L’Aifa restringe i criteri per la prescrizione della vitamina D: «Nuovi studi escludono benefici nei sani»
La presidente della Società italiana di endocrinologia ribatte: «Questa stretta ha motivazioni economiche ma è miope dal punto di vista clinico»
L’Agenzia italiana del farmaco (Aifa) ha aggiornato i criteri di appropriatezza prescrittiva di vitamina D per la prevenzione e il trattamento degli stati di carenza nell’adulto, in base a nuove pubblicazioni scientifiche che hanno ulteriormente chiarito la mancanza di benefici per Covid e per le ossa nei sani.
«L’apporto supplementare di vitamina D è uno dei temi più dibattuti in campo medico, fonte di controversie e di convinzioni tra loro anche fortemente antitetiche», precisa Aifa. La nota 96 era stata pubblicata nel 2019 per limitare la prescrizione a carico del Sistema Sanitario Nazionale di vitamina D e suoi analoghi (colecalciferolo, calcifediolo).
L’aggiornamento previsto con la nuova determina (48/2023) è stato pubblicato ieri in Gazzetta ufficiale ed è stato reso necessario dalle nuove evidenze. In particolare, sono stati presi in considerazione i risultati di due ampi studi clinici randomizzati, lo studio americano Vital pubblicato sul Nejm nel 2022 e lo studio europeo Do-Health pubblicato su Jama nel 2020. Entrambi hanno concluso che la supplementazione con dosi di vitamina D più che adeguate (2000 UI die di colecalciferolo) e «per diversi anni non è in grado di modificare il rischio di frattura nella popolazione sana, senza fattori di rischio per osteoporosi».

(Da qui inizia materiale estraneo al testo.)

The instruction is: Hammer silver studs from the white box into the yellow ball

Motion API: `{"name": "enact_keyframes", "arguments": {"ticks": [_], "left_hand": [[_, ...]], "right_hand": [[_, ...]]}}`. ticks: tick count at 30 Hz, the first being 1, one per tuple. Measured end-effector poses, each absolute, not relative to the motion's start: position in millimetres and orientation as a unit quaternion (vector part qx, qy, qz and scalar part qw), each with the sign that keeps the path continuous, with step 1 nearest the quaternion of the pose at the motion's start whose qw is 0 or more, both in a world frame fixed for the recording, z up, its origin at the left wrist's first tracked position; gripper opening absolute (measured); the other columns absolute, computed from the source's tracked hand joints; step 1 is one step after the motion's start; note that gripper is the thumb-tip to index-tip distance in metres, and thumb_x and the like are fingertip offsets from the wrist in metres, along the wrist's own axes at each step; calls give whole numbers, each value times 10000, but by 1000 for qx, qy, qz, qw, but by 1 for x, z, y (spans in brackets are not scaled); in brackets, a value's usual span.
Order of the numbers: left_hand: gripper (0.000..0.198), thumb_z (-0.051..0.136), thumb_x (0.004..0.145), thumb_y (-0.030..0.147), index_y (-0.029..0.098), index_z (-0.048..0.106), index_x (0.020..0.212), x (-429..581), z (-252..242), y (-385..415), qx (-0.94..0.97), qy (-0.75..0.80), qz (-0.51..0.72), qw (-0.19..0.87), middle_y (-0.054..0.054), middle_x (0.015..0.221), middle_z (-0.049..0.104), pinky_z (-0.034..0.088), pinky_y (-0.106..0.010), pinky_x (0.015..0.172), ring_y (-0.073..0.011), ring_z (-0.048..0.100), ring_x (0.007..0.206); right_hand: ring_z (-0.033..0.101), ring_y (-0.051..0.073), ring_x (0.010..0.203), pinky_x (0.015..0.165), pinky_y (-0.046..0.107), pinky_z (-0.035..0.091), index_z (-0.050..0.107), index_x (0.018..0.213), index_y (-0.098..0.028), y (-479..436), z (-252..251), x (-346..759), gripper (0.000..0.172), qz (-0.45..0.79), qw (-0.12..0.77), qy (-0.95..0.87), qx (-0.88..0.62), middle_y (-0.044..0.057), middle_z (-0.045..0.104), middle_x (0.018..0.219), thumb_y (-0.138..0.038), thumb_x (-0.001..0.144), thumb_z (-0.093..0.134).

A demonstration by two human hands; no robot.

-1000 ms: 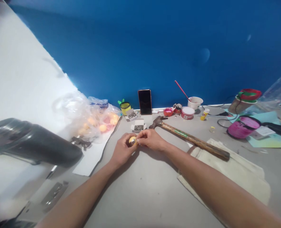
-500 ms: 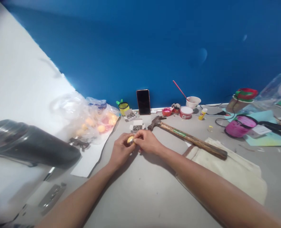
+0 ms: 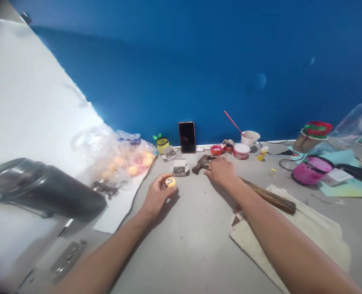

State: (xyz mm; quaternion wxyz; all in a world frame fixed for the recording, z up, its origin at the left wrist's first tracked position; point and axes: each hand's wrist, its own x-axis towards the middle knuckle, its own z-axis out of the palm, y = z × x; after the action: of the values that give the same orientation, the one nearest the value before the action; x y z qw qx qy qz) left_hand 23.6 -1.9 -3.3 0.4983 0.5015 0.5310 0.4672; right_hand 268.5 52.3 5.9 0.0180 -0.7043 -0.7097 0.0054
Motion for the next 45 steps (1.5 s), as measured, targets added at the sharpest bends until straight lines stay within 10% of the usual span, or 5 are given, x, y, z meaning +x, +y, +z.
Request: {"name": "enact_keyframes", "arguments": {"ticks": [23,45], "left_hand": [[311,767,623,178,129,701,923,22,-12,4,462,488,485,560,-4,693,634,443,-263,568,-114,555,587],[352,785,636,247,146,702,963,20,-6,0,527,528,462,480,11,704,628,392,-226,507,-105,499,559]], "right_hand": [[585,203,743,664,318,318,749,1108,-164,5,39,227,334,-165,346,-781,-493,108,720,843,-367,1050,490],[525,157,650,618,318,259,736,967,-154,1,44,227,244,-262,375,-789,-410,43,672,715,-306,1035,559]]}}
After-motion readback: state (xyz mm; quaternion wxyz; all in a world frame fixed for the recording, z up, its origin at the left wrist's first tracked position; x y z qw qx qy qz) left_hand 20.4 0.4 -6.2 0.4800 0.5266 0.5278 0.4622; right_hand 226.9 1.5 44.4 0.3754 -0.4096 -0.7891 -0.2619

A questi studi si aggiunge la letteratura sull’utilizzo nel Covid-19. «Nonostante i dati epidemiologici che sembravano legare il contagio e la gravità del Covid alla carenza di vitamina D, l’efficacia della vitamina D nella lotta al Covid è stata smentita da studi progettati e condotti in modo corretto» e «al momento attuale non esistono elementi per considerare la vitamina D un ausilio importante per la lotta contro il coronavirus».
Con l’occasione, sono state inserite nel testo della nota alcune precisazioni su proposta di clinici o società scientifiche che includono, tra gli altri, un paragrafo «sui potenziali rischi associati all’uso improprio dei preparati a base di vitamina D».
«La nuova stretta basata su una logica economica ma non clinicamente valida»
«Studi sperimentali mostrano quanto sia importante per tantissimi apparati, da quello immunitario a quello scheletrico. Varrebbe la pena studiare meglio questo ormone, con studi clinici ampi e complessi, che ne valutino l’impatto sullo stato di salute generale della persona». A spiegarlo ad Ansa è Annamaria Colao, presidente della Società Italiana di Endocrinologia (Sie) che commenta così l’aggiornamento alla nota 96 dell’Aifa.
Sintetizzata con i raggi del sole e diventata famosa come cura contro il rachitismo infantile, la vitamina D è da sempre usata per fratture dovute a osteoporosi, ma non solo. È prescritta a donne in gravidanza per evitare deformazioni del feto, ai neonati nei primi mesi di vita, ai bambini durante la crescita per potenziare l’apparato immunitario. «Capisco – precisa la professoressa Colao – il ragionamento economico alla base della nuova determina, ma è miope dal punto di vista clinico: la vitamina D in circolo è un parametro di buona salute, mentre la sua carenza è legata a un elevato livello infiammatorio nell’organismo, con tutte le malattie collegate. È un composto che ha recettori in tutte le cellule, il suo deficit è correlato allo sviluppo di tumori, al peggioramento di obesità e diabete, all’aumento dell’ipertensione».
D’altronde oggi assorbiamo molta meno vitamina D rispetto a decenni fa, «prima i bambini andavano in colonia e stavano al mare 3 mesi e giocavano molto di più all’aperto».